I need to predict pseudogenes in an eukaryotic species, I have the genome sequences. The gene prediction have been done already.
I have learned that there are two programs named Pseudopipe (paper) and PPFINDER. However, the Pseudopipe need some information from Ensemble mysql database. The question is that I have not use Ensemble pipeline to predict genes. I have problems in use the PPFINDER too, which need synteny information with another species.
I want to that if there exists any convenient way to predict pseudogene. Thank you!
I have never used any of these programs but some simple methods can help you predict some pseudogenes. Pseudogenes emerge from protein-coding genes. Then you can scan your genome for sequences homologous to the known protein-coding genes it contains (basically looking for non annotated paralogous sequences).

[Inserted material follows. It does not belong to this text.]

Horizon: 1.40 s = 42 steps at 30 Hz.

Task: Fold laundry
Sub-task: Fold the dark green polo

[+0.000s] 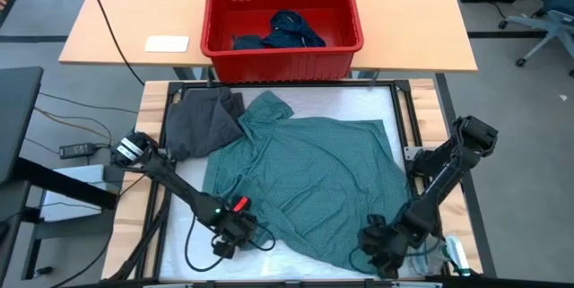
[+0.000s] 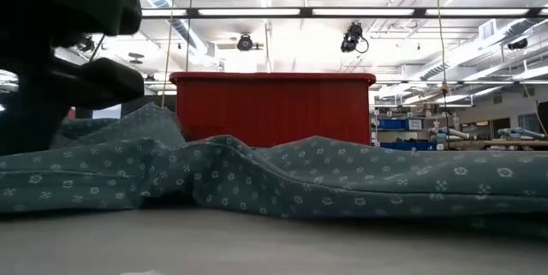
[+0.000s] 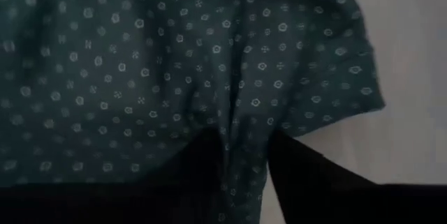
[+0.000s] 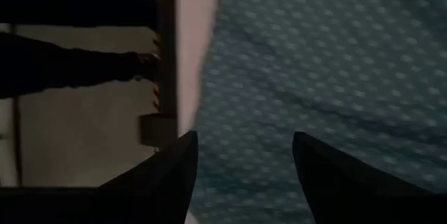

This can be done using tools such as BLAST, BLAT,...
Once this is done you have to see if these sequences have kept their protein-coding abilities and, typically, look for frameshifts or ORF disruptions which can be due to mutations of start/stop codons or indels. A sequence homologous to a protein-coding gene but without ORF is likely to be a pseudogene.
You can then extend your analysis including genes from other species. A pseudogene can be a single copy gene (without paralogs) that has been lost in a given species. The method is a same except that you look at orthologous rather than paralogous sequences and then scan your genome of interest for potential sequences homologous to protein coding genes present in more or less closely related species. An addition to this method is to look for synteny. If the sequence is quite degenerated but the flanking regions (ideally containing several protein-coding genes) are conserved this will give more confidence to you detection.
A good confirmation of pseudogenes is to look at dN/dS of this sequences. Pseudogenes generally evolve under neutral selection and then display a dN/dS close to 1. Nonetheless this might be affected by the time this gene has been decaying.
I let you a reference of a paper which use a partially similar method (it is a bit more complex). It is focusing on only one gene but the approach is usable at a large scale.
Also, looking at RNASeq data might be helpful. You can find out if a gene is transcribed or not - at least in the tissue of your sample!!! It is also useful since you can find if the annotation you are using is accurate or not.